Probably one of the most important point is branching. Because Subversion branches are difficult to merge and expensive to create (one need to do a whole checkout to get a branch) they are mostly used as dead branches.
In comparison, in Git branches are very easy to create and merge back. In the git way of thinking, they are "free," and because they are local they are actually used all the time. The reason why a complete Git repository of opentaps is only 900Mo instead of a few gigabyte is because they all share a lot of common content.
Git branches are typically used for:
- local only configuration
- unit of work (tickets)
- client and sub projects
Local Configuration Branch
One of the first thing that we all do is the configuration of the database in `entityengine.xml`, and in subversion we have to lock the file else it ends up accidentally modified.
In Git one could instead use a configuration branch.
This branch can be considered a floating branch, because we want to apply it on top of whatever branch we are currently working on.
*-----[master]----[work]----[configuration]
Unit of work Branch
Let's say you want to work on a feature.
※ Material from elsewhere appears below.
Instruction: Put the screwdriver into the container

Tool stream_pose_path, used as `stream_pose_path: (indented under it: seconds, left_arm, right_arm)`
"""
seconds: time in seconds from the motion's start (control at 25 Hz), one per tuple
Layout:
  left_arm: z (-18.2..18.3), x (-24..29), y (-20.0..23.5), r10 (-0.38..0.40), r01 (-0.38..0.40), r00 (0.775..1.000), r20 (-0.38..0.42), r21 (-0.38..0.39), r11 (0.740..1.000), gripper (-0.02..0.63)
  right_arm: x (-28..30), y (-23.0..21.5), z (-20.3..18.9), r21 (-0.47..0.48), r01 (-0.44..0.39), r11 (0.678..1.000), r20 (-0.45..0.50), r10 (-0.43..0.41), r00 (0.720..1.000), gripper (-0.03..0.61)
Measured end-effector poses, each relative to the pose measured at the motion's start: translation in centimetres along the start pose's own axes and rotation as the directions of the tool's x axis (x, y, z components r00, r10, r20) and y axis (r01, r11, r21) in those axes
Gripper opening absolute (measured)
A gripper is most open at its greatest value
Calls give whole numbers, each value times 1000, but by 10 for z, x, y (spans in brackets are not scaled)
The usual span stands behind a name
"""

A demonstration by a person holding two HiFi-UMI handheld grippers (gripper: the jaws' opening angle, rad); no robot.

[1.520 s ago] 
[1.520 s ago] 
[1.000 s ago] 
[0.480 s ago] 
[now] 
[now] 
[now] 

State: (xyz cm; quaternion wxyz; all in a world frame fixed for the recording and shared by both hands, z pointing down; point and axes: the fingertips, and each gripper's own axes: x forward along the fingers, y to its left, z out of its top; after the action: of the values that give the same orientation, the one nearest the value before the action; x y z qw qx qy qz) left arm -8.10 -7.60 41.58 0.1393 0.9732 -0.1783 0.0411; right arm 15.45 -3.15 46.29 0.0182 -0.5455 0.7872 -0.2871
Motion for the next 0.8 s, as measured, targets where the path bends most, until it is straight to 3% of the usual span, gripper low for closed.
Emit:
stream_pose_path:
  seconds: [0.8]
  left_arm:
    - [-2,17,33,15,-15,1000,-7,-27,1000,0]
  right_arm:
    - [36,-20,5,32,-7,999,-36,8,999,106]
With git, You can create a branch for your feature, work on it, and then merge it back to the main branch. A typical workflow is, from
*-----[master]
Create a working branch:
*-----[master][1234-some-ticket]
Make some commits, so your 1234-some-ticket branch advances further:
*-----[master]---[1234-some-ticket]
Then push the branch on `origin` for review, and have the reviewer merge it:
*-----o------[master]
      |                       
       \---[1234-some-ticket]
master> git merge 1234-some-ticket
*-----o-----------------------(1234 merged)[master]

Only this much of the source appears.